Unicode

- provides a unique number for every character - in all languages eventually -

- see also the UCS page

www.unicode.org    Unicode FAQ    Unicode Charts    UTF-8 FAQ (Unicode for Unix/Linux)

Unicode is scrupulously kept compatible with ISO/IEC 10646 and its extensions. The consortium is also an important contributor to the ISO work to further develop ISO/IEC 10646.

Today's Unicode is v1.1 uses UCS-2 (2 bytes) Level 3 as it's base.  It is identical to UCS-2 except that it has the addition of a more precise specification of the bi-directional behavior of characters, when used in the Arabic and Hebrew scripts. 

Tomorrows Unicode v2.0 wil, be based on UCS-2 (4 bytes).

Fundamentally, computers just deal with numbers.
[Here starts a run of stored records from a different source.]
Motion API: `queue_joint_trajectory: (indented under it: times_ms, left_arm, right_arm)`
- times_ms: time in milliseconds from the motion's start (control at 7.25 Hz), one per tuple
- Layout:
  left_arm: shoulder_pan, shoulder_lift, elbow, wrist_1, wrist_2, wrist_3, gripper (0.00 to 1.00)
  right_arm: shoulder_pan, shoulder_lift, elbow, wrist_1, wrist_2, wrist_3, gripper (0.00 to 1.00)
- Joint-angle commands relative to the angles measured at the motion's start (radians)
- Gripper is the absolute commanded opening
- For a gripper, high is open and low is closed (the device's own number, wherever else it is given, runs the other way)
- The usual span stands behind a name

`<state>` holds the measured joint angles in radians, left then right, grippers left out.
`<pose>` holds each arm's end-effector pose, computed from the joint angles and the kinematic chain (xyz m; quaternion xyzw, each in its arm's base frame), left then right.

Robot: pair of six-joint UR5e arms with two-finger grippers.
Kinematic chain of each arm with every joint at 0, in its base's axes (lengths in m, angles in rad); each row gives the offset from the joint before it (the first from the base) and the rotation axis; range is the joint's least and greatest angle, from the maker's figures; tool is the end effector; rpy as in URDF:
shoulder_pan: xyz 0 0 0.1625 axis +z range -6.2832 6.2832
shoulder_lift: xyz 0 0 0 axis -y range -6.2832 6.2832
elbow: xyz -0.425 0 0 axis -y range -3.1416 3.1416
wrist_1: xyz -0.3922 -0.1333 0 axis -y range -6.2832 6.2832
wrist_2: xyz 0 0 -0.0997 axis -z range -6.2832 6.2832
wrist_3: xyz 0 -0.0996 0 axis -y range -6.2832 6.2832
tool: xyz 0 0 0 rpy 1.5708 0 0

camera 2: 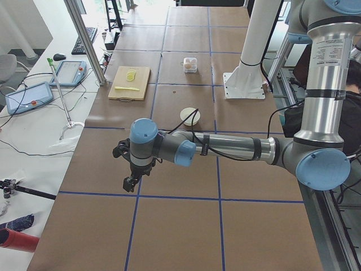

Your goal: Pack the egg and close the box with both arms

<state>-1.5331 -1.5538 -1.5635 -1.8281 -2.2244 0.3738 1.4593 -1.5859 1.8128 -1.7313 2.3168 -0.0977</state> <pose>-0.0538 -0.5025 0.6509 0.1619 0.2959 0.2287 0.9132 0.0119 -0.4844 0.5656 0.0284 -0.3644 -0.1092 0.9244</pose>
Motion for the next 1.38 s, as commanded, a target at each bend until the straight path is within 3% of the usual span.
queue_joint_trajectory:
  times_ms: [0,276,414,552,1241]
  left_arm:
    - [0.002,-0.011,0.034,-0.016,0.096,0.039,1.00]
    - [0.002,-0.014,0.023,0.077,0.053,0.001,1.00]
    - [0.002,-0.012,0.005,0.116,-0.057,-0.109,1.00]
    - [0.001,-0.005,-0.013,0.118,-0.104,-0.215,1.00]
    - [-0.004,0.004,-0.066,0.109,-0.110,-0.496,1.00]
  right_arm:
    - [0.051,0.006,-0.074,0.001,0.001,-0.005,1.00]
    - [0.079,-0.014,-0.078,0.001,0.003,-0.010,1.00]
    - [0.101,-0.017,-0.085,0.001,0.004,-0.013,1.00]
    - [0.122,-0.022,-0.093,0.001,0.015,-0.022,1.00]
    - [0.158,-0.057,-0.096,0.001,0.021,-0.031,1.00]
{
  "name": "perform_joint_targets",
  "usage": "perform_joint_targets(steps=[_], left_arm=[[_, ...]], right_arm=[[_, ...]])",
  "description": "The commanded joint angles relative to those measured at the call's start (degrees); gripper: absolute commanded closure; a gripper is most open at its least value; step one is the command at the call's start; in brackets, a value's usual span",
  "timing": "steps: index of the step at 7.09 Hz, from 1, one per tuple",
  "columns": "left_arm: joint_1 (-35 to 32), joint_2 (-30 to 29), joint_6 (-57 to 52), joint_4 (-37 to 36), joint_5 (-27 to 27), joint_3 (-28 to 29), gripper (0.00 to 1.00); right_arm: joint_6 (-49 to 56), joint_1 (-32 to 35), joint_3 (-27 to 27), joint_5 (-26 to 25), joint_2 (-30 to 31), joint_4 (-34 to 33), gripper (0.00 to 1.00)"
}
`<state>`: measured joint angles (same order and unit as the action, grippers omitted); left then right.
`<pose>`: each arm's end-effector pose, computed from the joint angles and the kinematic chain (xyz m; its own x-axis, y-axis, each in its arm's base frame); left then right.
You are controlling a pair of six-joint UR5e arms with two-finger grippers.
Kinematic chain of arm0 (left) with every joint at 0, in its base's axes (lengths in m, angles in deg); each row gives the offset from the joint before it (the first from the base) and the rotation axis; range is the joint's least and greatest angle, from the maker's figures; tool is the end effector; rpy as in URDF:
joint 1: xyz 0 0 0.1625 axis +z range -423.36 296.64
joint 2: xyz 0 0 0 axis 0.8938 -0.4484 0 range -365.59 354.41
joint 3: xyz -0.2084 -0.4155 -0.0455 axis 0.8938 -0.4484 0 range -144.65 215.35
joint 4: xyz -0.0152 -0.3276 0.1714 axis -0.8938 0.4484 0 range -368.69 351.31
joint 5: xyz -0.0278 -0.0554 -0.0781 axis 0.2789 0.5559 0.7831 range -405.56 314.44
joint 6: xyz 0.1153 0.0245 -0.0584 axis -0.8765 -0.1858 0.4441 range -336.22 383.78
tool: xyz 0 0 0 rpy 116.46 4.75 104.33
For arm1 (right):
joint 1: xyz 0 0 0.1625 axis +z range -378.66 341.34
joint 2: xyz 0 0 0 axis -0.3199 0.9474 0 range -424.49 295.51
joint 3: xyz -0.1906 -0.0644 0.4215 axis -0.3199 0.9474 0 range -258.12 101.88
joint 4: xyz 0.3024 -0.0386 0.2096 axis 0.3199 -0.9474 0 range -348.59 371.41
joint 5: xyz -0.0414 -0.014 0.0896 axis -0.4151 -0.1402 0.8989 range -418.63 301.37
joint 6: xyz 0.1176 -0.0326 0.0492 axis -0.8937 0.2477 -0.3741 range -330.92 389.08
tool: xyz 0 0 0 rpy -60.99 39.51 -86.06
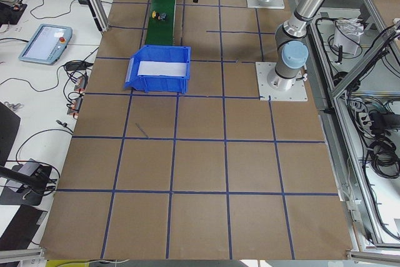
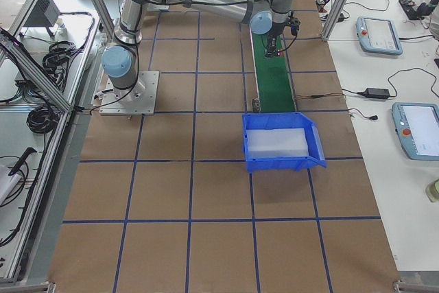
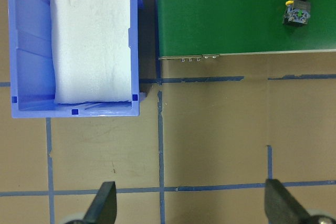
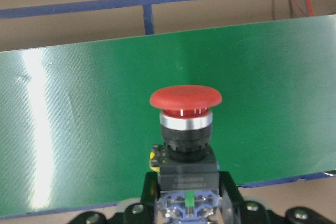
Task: Transport two buttons from left to right
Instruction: 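Lift the red button with the right gripper and carry it toward the far blue bin, then lower the red button into the blue bin and open the right gripper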
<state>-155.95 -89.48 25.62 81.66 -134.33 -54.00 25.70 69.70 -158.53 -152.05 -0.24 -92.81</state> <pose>-0.1545 -0.4002 0.5479 -0.9996 0.0156 0.0250 0.0127 0.9938 -0.1107 0.1074 -0.6329 0.3524 -0.9944 0.0854 0.0615 0.0873 0.9957 0.0303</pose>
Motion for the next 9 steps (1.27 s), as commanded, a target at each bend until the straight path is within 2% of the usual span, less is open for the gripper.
perform_joint_targets(steps=[1,2,4,5,6,7,9], left_arm=[[-0.1,-0.1,-0.1,0.3,-0.1,0.1,0.00],[-0.2,-1.1,0.0,0.1,0.0,0.3,0.00],[-0.2,-1.1,0.0,-0.2,0.0,-0.5,0.00],[-0.2,-0.5,-0.1,-0.3,-0.2,-0.8,0.00],[-0.2,-0.7,-0.1,-0.6,-0.2,-0.8,0.00],[-0.2,-1.3,0.1,-0.8,0.3,-0.7,0.00],[-0.2,-1.1,-0.3,-1.4,0.0,-1.2,0.00]], right_arm=[[9.5,-6.2,0.2,-0.2,3.8,3.7,0.95],[20.2,-10.1,0.0,0.0,4.1,3.6,0.95],[26.4,-18.0,0.1,0.2,4.6,4.1,0.95],[32.0,-20.2,0.6,-1.3,4.7,3.8,0.94],[37.4,-25.1,1.3,-2.3,4.5,3.2,0.93],[39.6,-29.3,2.0,-1.7,3.4,3.2,0.92],[39.8,-31.4,5.2,-1.5,-2.3,2.4,0.91]])
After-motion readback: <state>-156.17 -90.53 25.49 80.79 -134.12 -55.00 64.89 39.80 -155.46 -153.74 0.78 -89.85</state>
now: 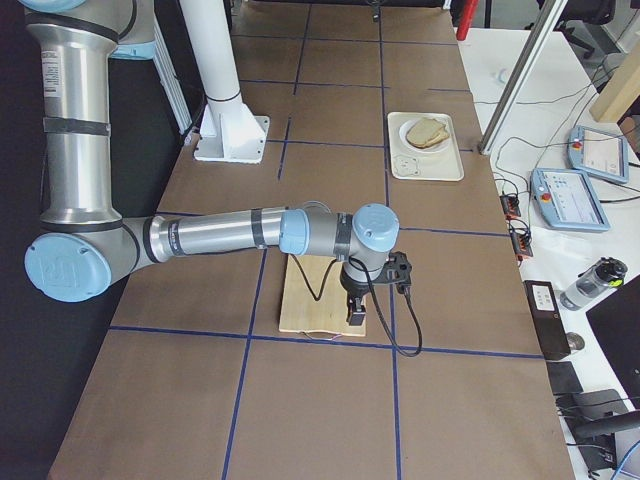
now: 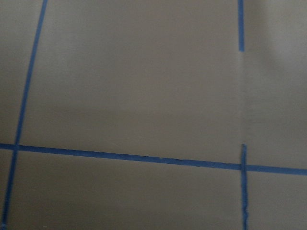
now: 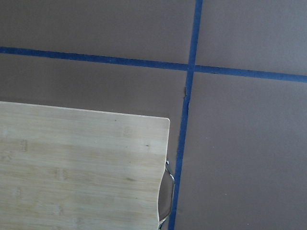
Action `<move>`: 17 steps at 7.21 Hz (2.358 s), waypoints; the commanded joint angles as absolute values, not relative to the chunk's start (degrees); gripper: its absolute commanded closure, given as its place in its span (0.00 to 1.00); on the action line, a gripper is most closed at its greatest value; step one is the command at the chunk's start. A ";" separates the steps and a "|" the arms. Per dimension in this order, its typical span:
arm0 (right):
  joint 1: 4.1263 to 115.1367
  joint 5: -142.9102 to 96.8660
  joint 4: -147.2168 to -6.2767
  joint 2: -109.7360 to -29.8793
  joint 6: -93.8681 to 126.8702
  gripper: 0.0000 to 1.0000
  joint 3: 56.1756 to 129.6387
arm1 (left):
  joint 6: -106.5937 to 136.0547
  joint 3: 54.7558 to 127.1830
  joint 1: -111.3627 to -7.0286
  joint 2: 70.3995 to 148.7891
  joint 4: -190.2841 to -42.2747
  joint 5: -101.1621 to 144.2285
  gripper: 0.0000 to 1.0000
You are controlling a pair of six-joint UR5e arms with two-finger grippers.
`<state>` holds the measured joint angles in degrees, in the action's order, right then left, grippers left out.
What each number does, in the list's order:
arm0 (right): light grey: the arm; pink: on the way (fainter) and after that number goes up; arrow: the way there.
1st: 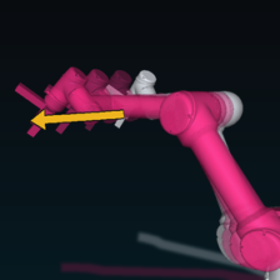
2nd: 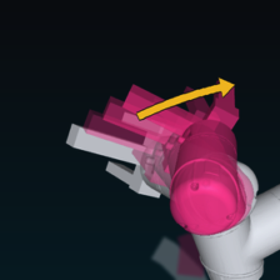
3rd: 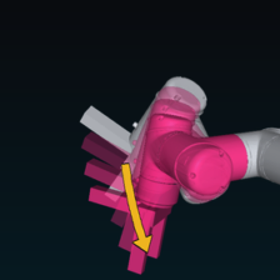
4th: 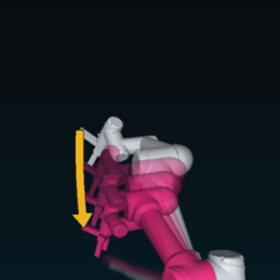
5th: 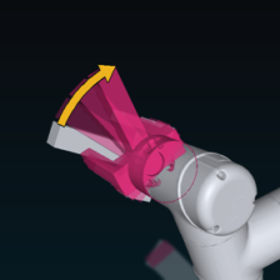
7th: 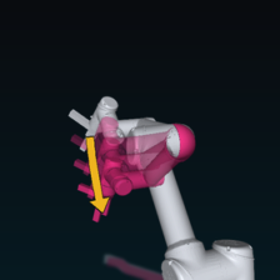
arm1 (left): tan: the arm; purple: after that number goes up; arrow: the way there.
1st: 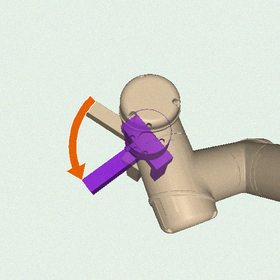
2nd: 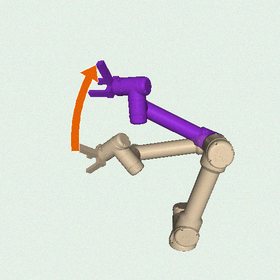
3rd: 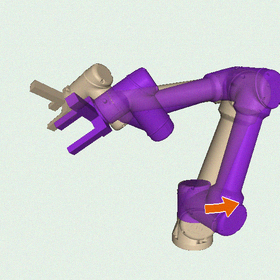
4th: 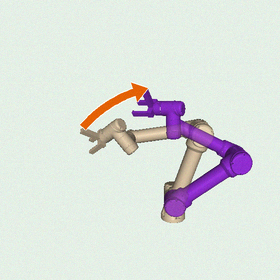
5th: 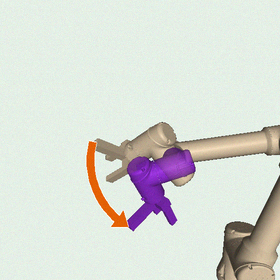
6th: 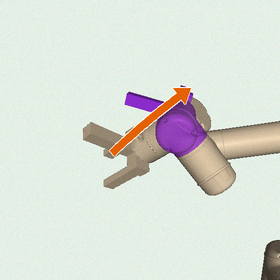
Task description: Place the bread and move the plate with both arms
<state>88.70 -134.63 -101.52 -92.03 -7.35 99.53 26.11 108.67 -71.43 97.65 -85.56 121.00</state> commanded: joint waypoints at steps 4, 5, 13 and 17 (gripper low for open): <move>91.93 -135.17 -96.33 -95.36 -7.40 0.00 98.17 | -6.31 94.13 -88.76 91.17 -82.79 132.70 0.00; 91.93 -135.18 -96.33 -95.27 -7.03 0.00 98.52 | -8.85 94.04 -89.12 88.71 -83.14 135.41 0.00; 91.85 -135.18 -96.33 -95.19 -5.89 0.00 97.82 | -8.17 93.26 -90.00 87.27 -85.34 132.93 0.00; 91.93 -135.18 -96.24 -95.01 -5.89 0.00 97.38 | -7.91 93.16 -90.79 87.45 -85.25 132.36 0.00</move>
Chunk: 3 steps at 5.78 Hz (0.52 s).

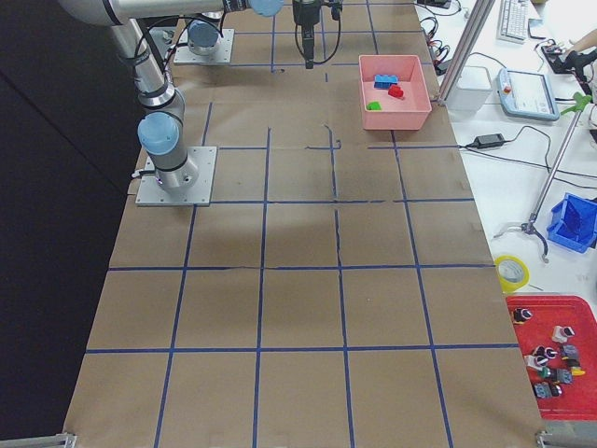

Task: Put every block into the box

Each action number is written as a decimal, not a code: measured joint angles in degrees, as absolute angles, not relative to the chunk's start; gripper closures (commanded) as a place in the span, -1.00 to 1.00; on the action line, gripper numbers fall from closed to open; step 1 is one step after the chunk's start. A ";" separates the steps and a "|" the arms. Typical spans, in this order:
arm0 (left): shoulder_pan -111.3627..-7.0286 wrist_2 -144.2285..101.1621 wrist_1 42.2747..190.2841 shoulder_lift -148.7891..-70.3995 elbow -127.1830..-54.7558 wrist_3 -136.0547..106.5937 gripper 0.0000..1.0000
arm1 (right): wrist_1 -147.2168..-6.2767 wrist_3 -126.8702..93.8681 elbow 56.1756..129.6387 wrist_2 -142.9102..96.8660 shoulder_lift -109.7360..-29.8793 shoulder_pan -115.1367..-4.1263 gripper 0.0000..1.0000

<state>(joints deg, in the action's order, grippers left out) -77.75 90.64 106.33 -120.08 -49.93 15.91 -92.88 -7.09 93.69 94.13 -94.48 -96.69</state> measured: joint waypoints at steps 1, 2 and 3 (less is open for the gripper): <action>-82.81 87.77 106.04 -120.74 -49.06 6.71 0.95 | -92.87 -7.22 93.99 94.08 -94.43 -96.66 -1.00; -87.91 85.46 104.11 -121.80 -48.76 -1.80 0.95 | -92.83 -7.36 94.18 94.07 -94.40 -96.66 -1.00; -92.26 83.63 100.98 -123.47 -48.56 -8.43 0.96 | -92.82 -7.46 94.26 94.09 -94.40 -96.67 -1.00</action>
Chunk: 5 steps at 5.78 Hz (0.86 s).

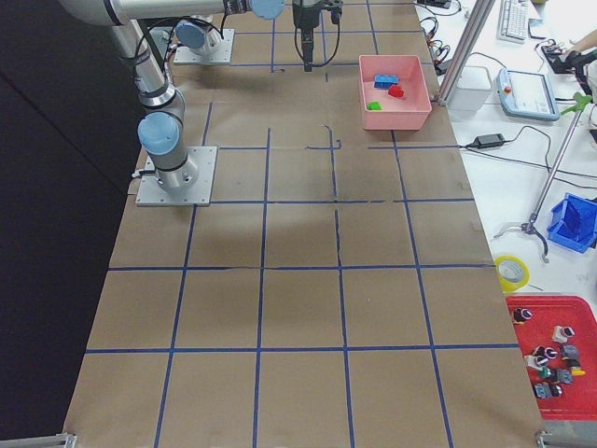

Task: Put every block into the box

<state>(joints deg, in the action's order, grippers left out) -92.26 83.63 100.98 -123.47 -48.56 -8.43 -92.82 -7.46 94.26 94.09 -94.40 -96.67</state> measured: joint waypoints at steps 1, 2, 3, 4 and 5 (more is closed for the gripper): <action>-95.29 81.70 96.55 -126.20 -48.28 -13.42 0.96 | -92.81 -7.53 94.29 94.06 -94.36 -96.68 -1.00; -97.16 80.80 91.54 -129.89 -48.06 -16.06 0.96 | -92.81 -7.53 94.38 94.05 -94.35 -96.68 -1.00; -98.18 80.75 86.88 -133.85 -48.07 -17.00 0.96 | -92.86 -7.47 94.47 94.04 -94.35 -96.68 -1.00; -98.48 81.01 83.42 -136.98 -48.12 -17.24 0.95 | -93.00 -7.33 94.53 94.04 -94.32 -96.68 -1.00; -98.54 81.29 81.16 -138.68 -48.51 -17.29 0.40 | -93.14 -7.16 94.56 94.01 -94.16 -96.68 -1.00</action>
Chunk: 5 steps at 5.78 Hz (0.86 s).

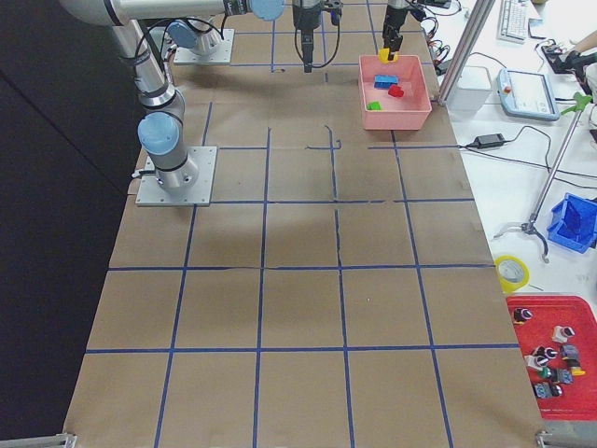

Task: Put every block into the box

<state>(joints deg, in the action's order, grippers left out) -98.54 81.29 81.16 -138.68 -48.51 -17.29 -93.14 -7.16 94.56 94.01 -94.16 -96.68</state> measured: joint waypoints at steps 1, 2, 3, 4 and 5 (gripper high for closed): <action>-98.65 82.01 79.78 -139.41 -49.21 -17.34 -0.97 | -93.19 -7.07 94.56 93.98 -94.00 -96.68 -1.00; -98.77 82.68 79.26 -139.56 -49.68 -17.44 -0.99 | -93.18 -6.99 94.57 93.96 -93.94 -96.68 -1.00; -98.83 82.90 79.11 -139.11 -49.72 -17.50 -0.99 | -93.17 -6.90 94.57 93.96 -93.90 -96.68 -1.00; -98.86 82.92 79.44 -137.58 -49.82 -17.45 -0.99 | -93.14 -6.87 94.60 94.01 -93.90 -96.68 -1.00; -98.61 82.90 81.55 -134.08 -50.45 -16.86 -0.99 | -93.10 -6.88 94.67 94.09 -93.93 -96.68 -1.00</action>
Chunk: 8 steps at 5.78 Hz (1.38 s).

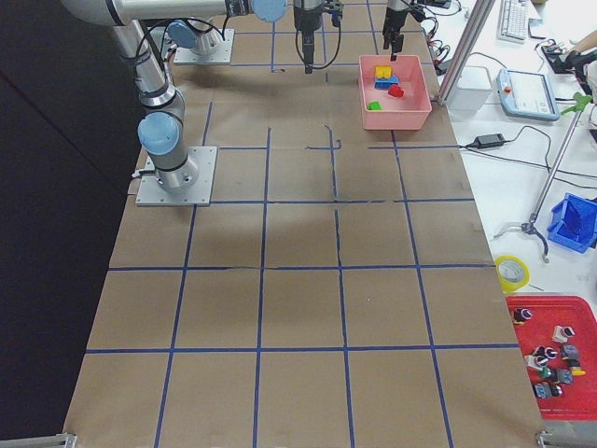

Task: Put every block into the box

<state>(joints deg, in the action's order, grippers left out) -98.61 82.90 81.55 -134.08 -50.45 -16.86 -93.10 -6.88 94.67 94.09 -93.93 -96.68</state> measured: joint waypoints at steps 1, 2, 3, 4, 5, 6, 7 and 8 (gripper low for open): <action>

They store letters and other characters by assigning a number for each one. Before Unicode was invented, there were hundreds of different encoding systems for assigning these numbers. No single encoding could contain enough characters: for example, the European Union alone requires several different encodings to cover all its languages. Even for a single language like English no single encoding was adequate for all the letters, punctuation, and technical symbols in common use.

These encoding systems also conflict with one another. That is, two encodings can use the same number for two different characters, or use different numbers for the same character. Any given computer (especially servers) needs to support many different encodings; yet whenever data is passed between different encodings or platforms, that data always runs the risk of corruption.

Unicode is changing all that!

Unicode provides a unique number for every character, no matter what the platform, no matter what the program, no matter what the language. The Unicode Standard has been adopted by such industry leaders as Apple, HP, IBM, JustSystem, Microsoft, Oracle, SAP, Sun, Sybase, Unisys and many others. Unicode is required by modern standards such as XML, Java, ECMAScript (JavaScript), LDAP, CORBA 3.0, WML, etc., and is the official way to implement ISO/IEC 10646. It is supported in many operating systems, all modern browsers, and many other products. The emergence of the Unicode Standard, and the availability of tools supporting it, are among the most significant recent global software technology trends.

Incorporating Unicode into client-server or multi-tiered applications and websites offers significant cost savings over the use of legacy character sets. Unicode enables a single software product or a single website to be targeted across multiple platforms, languages and countries without re-engineering. It allows data to be transported through many different systems without corruption.

Unicode Charts and Ranges

The easiest comparison to help with understanding Unicode is ASCII code, which also assigns numbers to each character.  ASCII is based on LATIN-1 and uses a single Hexadecimal byte (0x00 format) for each character.  Unicode has two main flavors - UCS-2 (2 bytes) and UCS-4 (4 bytes).  UCS-2 "Basic Latin" numbers have the same numeric value as ASCII - except that it uses two bytes per character (in the format 0x0000) instead of 1 byte.

Therefore, an ASCII or Latin-1 code file can be easily transformed into a UCS-2 file by simply inserting a 0x00 byte in front of every ASCII byte. If we want to have a UCS-4 file, which has 4 bytes per character - we have to insert three 0x00 bytes before every ASCII byte.

Unicode Charts

Each Unicode table uses different sets of 4-digit number assignments with specific ranges.  For example, ASCII character set is taken from English, which is based on the Latin character set.  In ASCII, the letter "b" (lower case) is Decimal 98, which is Hex 62.  If you look in the Unicode table for "Basic Latin" you will see that the letter "b" unicode designation is "Hex 0062" (0x0062).  So unicode has a corresponding number of every ASCII character.  It also has corresponding number for all major languages and character sets.

The Ranges - examples:

  - Basic Latin (ASCII) Unicode numbers go from Hex 0000-007F (they all begin with 00).
  - Arabic Unicode numbers go from 0600-06FF (they all begin with 06)
  - Thai codes range from 0E00-0E7F
  - etc.

This seems to indicate there is a maximum of 9999 codes.  But other charts go way above that.  For example, the Mathematic Numerical Symbols chart range is Hex 1D400-1D7FF.  At the extreme hign-end range, the Supplementary Private Use Area-B chart ranges from Hex 100000-10FFFD (but no actual characters exist in this set and it is for special use only).